We shouldn’t live with absolute frivolity

Published August 12th, 2011 by Bobby Henderson

While life should not be taken too seriously, this doesn’t mean we should live with absolute frivolity. Yes, so-called religions attempt to mandate all sorts of opinions and behaviors about morality and social conformity. This does not mean that actual religion — the sincere attempt to understand the unknowable — is inherently stupid or necessarily bullshit.

Quantum mechanics tells us that all possibilities exist simultaneously until foreclosed by inconsistent observations. So, with regard to what we truly cannot know or observe, it’s possible that all beliefs are equally "true" and very much real. It’s an incredibly powerful thought: that we can design our own eternity simply by imagining it.

Personally, I’d want much more from my eternity than to party on a pirate ship with a bunch of beer and strippers.
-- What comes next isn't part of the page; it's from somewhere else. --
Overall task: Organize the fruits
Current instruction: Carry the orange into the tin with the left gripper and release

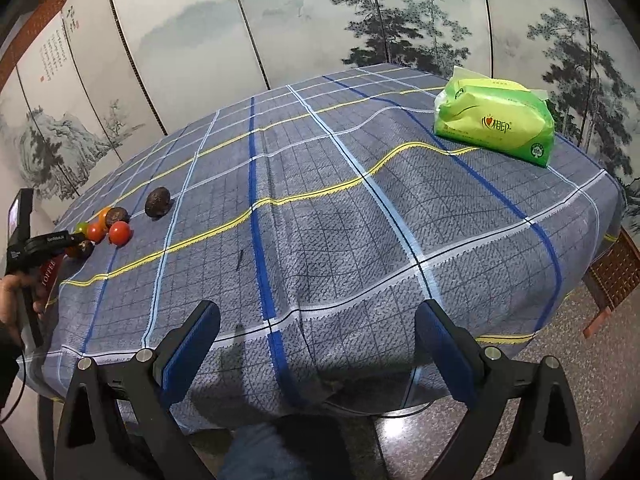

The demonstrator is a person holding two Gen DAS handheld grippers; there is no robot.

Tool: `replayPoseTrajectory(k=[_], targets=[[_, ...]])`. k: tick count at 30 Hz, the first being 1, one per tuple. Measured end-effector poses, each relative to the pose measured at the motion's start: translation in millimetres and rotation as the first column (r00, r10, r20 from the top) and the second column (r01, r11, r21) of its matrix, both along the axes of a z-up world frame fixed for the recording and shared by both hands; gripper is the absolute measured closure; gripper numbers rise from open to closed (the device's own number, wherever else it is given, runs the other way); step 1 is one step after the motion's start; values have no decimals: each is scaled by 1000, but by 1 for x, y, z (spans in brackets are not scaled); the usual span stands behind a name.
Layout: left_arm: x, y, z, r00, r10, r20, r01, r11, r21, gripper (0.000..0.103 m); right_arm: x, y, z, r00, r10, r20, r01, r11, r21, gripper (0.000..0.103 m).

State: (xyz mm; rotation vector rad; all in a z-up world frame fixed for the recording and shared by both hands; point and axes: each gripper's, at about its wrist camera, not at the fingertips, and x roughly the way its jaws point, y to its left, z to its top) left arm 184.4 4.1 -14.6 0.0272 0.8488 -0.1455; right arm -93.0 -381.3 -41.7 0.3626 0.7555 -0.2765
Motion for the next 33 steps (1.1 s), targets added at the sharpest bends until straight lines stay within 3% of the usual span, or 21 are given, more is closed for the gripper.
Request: replayPoseTrajectory(k=[15, 33], targets=[[-24, 32, 53, 992, 39, 123, -51, 995, 91, 65, 9, 31, 5, 998, 61, -20, -61, 998, -16, 6], [-38, 102, 67, 976, 150, 160, -169, 979, 114, 65, 19, 67, 12, 990, 136, -39, -138, 990, -39, 6]])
The ability to have that experience at any time and for any duration? Sure, that would be great. But plain old life has plenty to offer that’s much more sublime and extraordinary than simple hedonism. And it’s not even a very ambitious vision of hedonism.
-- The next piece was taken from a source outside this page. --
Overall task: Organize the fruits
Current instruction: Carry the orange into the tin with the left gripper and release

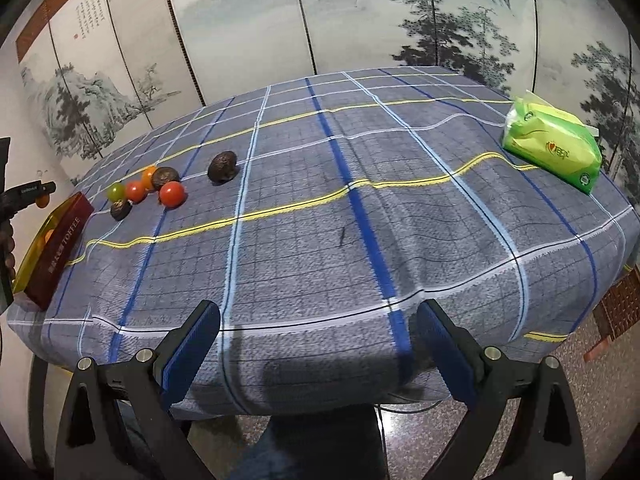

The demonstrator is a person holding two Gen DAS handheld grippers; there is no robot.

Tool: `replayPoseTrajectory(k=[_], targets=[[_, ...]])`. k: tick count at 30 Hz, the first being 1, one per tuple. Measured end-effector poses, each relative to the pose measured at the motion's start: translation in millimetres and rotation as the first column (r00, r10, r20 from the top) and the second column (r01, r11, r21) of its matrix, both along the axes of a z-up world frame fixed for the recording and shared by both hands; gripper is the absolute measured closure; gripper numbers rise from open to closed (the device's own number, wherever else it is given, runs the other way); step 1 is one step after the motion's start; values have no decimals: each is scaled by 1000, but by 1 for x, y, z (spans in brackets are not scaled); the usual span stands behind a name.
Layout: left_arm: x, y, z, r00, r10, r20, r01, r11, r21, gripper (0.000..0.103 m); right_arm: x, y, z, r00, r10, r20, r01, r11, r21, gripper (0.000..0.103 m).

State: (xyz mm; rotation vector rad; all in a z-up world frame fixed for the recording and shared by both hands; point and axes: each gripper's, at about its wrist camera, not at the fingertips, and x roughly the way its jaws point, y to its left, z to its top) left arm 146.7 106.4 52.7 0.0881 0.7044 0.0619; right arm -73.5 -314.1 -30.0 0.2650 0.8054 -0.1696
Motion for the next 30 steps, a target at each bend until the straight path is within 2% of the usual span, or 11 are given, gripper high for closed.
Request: replayPoseTrajectory(k=[14, 20, 30], targets=[[0, 35, -17, 997, 63, -39, -63, 998, 6, 65, 8, 19, 1, 999, 39, -15, -39, 999, -16, 6], [1, 68, -39, 989, 101, -109, -107, 993, -49, 65, 11, 24, 0, 999, 49, -21, -49, 999, -21, 6], [-9, 113, -68, 971, 146, -191, -158, 986, -50, 65, 16, 31, -5, 997, 64, -38, -64, 998, -18, 6]])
World history is replete with terrible evils committed in the name of "religion." Certainly, it’s an important message that moral and social "values" should not be elevated to the level of religious beliefs. But our ability as humans to recognize the fundamental unknowable questions — where are we from, why are we here, and where are we going — creates a fundamental human need to discuss and confront these questions.

Pastafarianism does indeed celebrate the power of the individual to choose his or her own answers to these questions. Some might like the idea of choosing answers that are deliberately silly or absurd. But to do so simply to make a point about the beliefs of others is to degrade and dishonor one’s own spirit.


1,594 Responses to “We shouldn’t live with absolute frivolity”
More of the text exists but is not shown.